By Stephanie Todd
BBC News Online Scotland
The scene following a major explosion in Glasgow was compared to an earthquake by firefighters battling to free those trapped beneath the rubble.
Very little of the original building remained intact after the blast
Only a corner of the four-storey Stockline Plastics factory building remained standing, with the rest an unrecognisable pile of bricks, wood and dust following the incident.
Residents of nearby flats looked on in shock and alarm as streams of fire engines, police cars, motorbikes and ambulances flooded their quiet streets and cul-de-sacs surrounding the remnants of the Stockline premises.
Firefighters kept in regular contact with several "pockets" of people trapped beneath the rubble as they carefully picked their way through the debris trying to reach them.
Many of those trapped were believed to have been in offices above the factory floor when the building gave way under the force of the explosion.
Small mobile forklift trucks were brought to the scene by Strathclyde Fire Brigade in an attempt to aid the rescue effort.
Crates full of bottled water were also brought for firefighters working tirelessly in warm, dusty conditions.
Firefighters working in warm, dusty conditions were given bottled water
Due to the warm temperatures in Glasgow many firefighters at the scene were reported to be suffering from heat exhaustion.
The car park of the nearby Firhill Sports Complex was transformed into a base for the fire brigade Major Incident Mobile Unit, doubling as a landing pad for the force's mini-helicopter which was quickly on the scene.
A stream of ambulances were on stand-by in a supermarket car park neighbouring the factory, ready to treat any casualties brought out from under the rubble and transport them to hospital.
'Terror and shock'
Scottish Ambulance mobile "treatment tents" were erected by paramedics to treat those who escaped the explosion with minor injuries.
The streets surrounding the area were closed off and a police cordon was set up
around the perimeter of the factory, next to a small shopping centre.
Hundreds of people had gathered in the streets to witness the commotion and
many were visibly distressed by the scene.
From a distance firefighters could be seen sifting through the wreckage,
pulling back bricks, slabs of concrete, bits of wood, in a bid to reach those
believed to be trapped.
Fire engines and ambulances spilled into surrounding streets
Rescuers forecast the operation, which has been declared a major incident,
could take as long as 48 hours.
Andrew Johnston, 29, whose mother works at the factory, said he feared for her
life when he heard about the explosion.
"I heard about it on the radio and tried to call her but I couldn't get through to anyone so I rushed down here.

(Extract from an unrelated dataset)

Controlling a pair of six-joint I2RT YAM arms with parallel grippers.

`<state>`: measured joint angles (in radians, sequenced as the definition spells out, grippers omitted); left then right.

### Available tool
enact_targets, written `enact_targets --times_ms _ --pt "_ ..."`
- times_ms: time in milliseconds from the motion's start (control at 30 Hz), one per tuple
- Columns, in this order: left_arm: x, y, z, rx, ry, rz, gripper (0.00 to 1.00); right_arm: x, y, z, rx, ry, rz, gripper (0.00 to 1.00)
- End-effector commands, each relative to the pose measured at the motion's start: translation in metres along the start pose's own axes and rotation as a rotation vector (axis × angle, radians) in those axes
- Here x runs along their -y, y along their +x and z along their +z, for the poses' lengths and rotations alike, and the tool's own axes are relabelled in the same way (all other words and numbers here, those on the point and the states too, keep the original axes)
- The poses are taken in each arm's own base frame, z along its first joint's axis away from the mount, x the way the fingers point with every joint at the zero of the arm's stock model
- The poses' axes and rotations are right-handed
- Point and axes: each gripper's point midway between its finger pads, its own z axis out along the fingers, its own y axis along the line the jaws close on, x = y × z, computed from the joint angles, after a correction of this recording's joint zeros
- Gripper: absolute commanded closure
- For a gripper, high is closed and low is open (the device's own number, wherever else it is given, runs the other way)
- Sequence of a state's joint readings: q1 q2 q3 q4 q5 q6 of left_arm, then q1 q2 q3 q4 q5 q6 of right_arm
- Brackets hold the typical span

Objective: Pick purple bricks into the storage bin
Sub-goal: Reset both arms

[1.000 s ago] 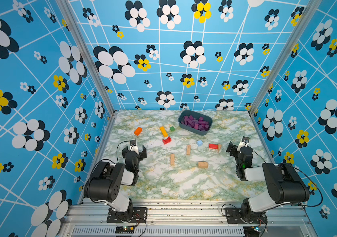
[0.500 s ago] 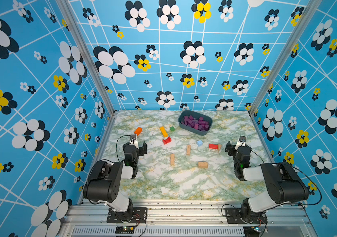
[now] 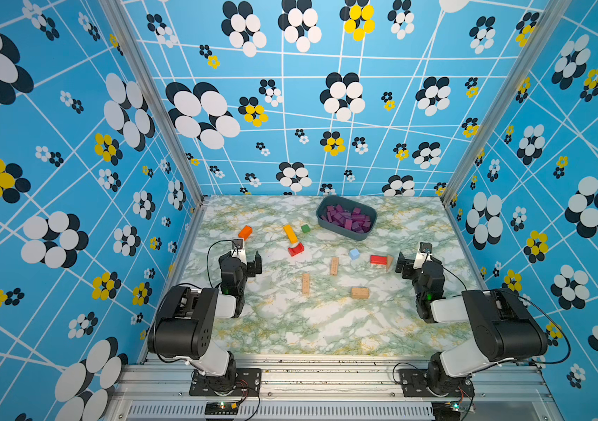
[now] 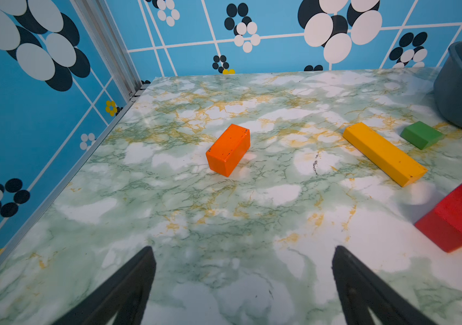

"My first thought was terror, shock... the not knowing if my mum was okay was
Close knit community
"When I got here, I spoke to a girl I knew worked with my mum and she pointed my mum out in the crowd of people. I just ran over to her and hugged her, the
relief was unreal."
The local community centre yards from the site of the explosion has been set up as a "designated emergency centre", acting as an information point for friends and relatives of those who had been working inside the factory.
Police officers, social workers and representatives from the city council were all on hand offering support and advice to local people.
An investigation into the cause of the explosion is already under way
Gary Gentels, facilities manager at the centre, said: "Everyone who's coming in is very shocked and some are very upset. The relatives will be waiting here until we get some further news.
"A lot of the people in the factory probably live locally. It is a very close knit community and this will hit pretty hard."
According to NHS Greater Glasgow, those wounded in the explosion were being taken to the Western Infirmary, the Southern General, the Royal Infirmary and Victoria Infirmary.
Those described as "walking wounded" were being treated at Stobhill Accident and Emergency.
A "rest centre" was set up by the British Red Cross at the nearby Woodside health clinic with mental health nurses there to offer support.
Alan Dorn, Emergency Planning Officer at NHS Greater Glasgow, said that Glasgow is unique in having a large number of hospitals.
Casualties were sent to the nearest hospital - the Western Infirmary - and two medical emergency teams were scrambled from the hospitals furthest away.
According to Mr Dorn, this makes sure all hospitals have maximum staffing levels.